Ludmilla Karadzic

Nella precedente discussione, alla quale è stato fatto riferimento, nulla veniva specificato circa il regime patrimoniale adottato dai coniugi e, in ogni caso, si accennava alla circostanza che né il debitore, né sua moglie, erano in gradi di esibire eventualmente, al giudice dell’esecuzione, fatture e scontrini attestanti la proprietà degli arredi di casa.

Partendo dal presupposto che non era possibile esibire fatture e scontrini, era stato consigliato un contratto di comodato sottoscritto da soggetto diverso dal coniuge del debitore semplicemente ragionando sugli effetti diretti che dalla mancata prova della proprietà potevano conseguire: nel caso di sottoscrizione da parte del coniuge senza poter dimostrare la proprietà esclusiva, almeno il 50% dei beni sarebbero stati automaticamente attribuiti in proprietà al debitore.

Il riferimento a soggetti terzi diversi da parenti e affini voleva essere solo l’esternazione di una opinione personale del redattore, in termini di opportunità, non suffragata da serie motivazioni giuridiche. … va esibito un contratto di comodato, registrato all’Agenzia delle entrate in data antecedente a quella di notifica dell’atto di pignoramento e sottoscritto dal debitore e da un terzo (sicuramente non coniuge del debitore, ma possibilmente nemmeno parente o affine).

A nostro giudizio, le precisazioni integrate in seconda battuta cambiano la sostanza del problema solo marginalmente. L’accesso al credito non è probante se il prestito ottenuto non era stato almeno finalizzato all’acquisto di un bene specifico. E, se sua moglie, pur in regime di separazione dei beni, non riesce a dimostrare la proprietà esclusiva di arredi e complementi da lei acquistati (anche dopo il matrimonio) con fatture o scontrini parlanti (descrizione del bene e codice fiscale dell’acquirente), allora si ricade in proprietà indivisa, con ancora il 50% in quota ad entrambi i coniugi e, ciò che più conta, con il 50% della massa pignorata ascrivibile alla proprietà del debitore.

E’ vero: anche il terzo comodante potrebbe, teoricamente, essere chiamato a dimostrare la proprietà dei beni concessi in comodato. Ma si era anche considerato che presso rigattieri e robivècchi è possibile trovare di tutto, a prezzi irrisori, e si riesce anche ad adattare, con buona volontà, la descrizione di quanto si acquista, soprattutto se non si ha neppure la pretesa di portar via la merce comprata.

Comunque, dal momento che adesso sappiamo che il regime patrimoniale adottato è quello di separazione dei beni, se sua moglie è in grado di esibire scontrini e fatture che attestino la proprietà esclusiva dei beni presenti in casa, nulla osta che il contratto di comodato lo si possa sottoscrivere anche con la coniuge, se si ritiene che lo scenario risulti, così, più verosimile.
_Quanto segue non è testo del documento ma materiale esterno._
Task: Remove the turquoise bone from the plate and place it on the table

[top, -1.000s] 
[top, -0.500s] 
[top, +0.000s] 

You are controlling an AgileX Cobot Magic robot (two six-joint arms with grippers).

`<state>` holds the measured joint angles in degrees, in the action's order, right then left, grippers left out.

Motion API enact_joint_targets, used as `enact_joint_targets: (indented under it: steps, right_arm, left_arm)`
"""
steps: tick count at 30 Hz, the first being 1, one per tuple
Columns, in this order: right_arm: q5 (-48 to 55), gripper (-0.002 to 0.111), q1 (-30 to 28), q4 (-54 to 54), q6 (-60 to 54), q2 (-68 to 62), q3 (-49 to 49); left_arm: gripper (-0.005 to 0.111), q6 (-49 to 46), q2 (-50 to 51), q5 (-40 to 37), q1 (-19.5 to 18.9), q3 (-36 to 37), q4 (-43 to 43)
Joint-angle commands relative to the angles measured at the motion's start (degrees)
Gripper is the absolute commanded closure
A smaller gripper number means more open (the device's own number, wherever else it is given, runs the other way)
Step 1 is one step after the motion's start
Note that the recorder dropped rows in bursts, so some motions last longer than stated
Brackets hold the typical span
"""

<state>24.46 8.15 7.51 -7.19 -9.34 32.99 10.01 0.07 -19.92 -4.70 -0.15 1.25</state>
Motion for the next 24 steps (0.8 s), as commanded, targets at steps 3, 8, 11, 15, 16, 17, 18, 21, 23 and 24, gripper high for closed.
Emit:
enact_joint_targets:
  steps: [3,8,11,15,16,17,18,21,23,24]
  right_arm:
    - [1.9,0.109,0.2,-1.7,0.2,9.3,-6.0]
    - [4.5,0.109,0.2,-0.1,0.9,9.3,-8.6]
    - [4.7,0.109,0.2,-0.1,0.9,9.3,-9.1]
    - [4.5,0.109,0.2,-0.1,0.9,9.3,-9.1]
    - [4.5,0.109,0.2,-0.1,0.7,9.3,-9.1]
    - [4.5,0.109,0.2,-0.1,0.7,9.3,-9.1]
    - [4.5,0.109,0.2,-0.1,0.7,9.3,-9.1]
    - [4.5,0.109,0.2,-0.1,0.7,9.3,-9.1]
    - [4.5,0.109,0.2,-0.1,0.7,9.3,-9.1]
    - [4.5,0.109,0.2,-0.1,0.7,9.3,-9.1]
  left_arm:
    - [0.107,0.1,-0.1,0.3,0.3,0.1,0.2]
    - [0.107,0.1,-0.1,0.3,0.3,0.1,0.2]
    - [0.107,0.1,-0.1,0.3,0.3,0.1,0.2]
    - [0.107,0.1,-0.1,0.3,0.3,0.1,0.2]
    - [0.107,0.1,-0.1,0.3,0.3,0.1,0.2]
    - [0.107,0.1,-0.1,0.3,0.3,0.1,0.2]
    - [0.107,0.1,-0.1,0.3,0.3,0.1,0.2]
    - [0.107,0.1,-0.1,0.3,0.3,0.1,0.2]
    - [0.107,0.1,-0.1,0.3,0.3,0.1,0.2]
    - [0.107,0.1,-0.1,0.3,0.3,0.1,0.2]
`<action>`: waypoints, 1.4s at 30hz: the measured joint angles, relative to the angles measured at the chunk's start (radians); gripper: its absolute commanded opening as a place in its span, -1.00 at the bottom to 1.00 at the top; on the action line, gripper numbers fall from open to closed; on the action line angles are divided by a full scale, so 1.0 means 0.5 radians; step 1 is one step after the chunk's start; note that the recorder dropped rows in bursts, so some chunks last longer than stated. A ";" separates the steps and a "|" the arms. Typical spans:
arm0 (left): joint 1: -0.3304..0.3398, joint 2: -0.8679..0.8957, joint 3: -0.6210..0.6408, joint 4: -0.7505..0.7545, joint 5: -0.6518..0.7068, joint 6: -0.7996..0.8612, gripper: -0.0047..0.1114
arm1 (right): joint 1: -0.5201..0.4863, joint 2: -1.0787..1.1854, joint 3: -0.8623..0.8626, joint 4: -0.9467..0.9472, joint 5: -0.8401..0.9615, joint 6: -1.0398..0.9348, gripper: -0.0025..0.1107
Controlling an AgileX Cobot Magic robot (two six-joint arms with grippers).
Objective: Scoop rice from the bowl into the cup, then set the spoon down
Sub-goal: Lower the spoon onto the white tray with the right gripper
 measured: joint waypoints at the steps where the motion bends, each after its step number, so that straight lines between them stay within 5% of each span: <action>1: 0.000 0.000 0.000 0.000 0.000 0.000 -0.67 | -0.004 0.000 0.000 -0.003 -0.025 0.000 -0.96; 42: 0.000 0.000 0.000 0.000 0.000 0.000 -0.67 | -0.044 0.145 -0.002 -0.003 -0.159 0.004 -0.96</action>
Per finire, come avevamo premesso nell’altro post, la preferenza accordata al contratto di comodato è riconducibile esclusivamente alla circostanza che a tale tipo di atto si è fatto esplicito riferimento in una sentenza della Corte di cassazione, seppur risalente nel tempo. Tuttavia, se il legale a cui si è affidato ritiene possibile esibire un documento di natura diversa, noi non abbiamo nulla da eccepire o da aggiungere.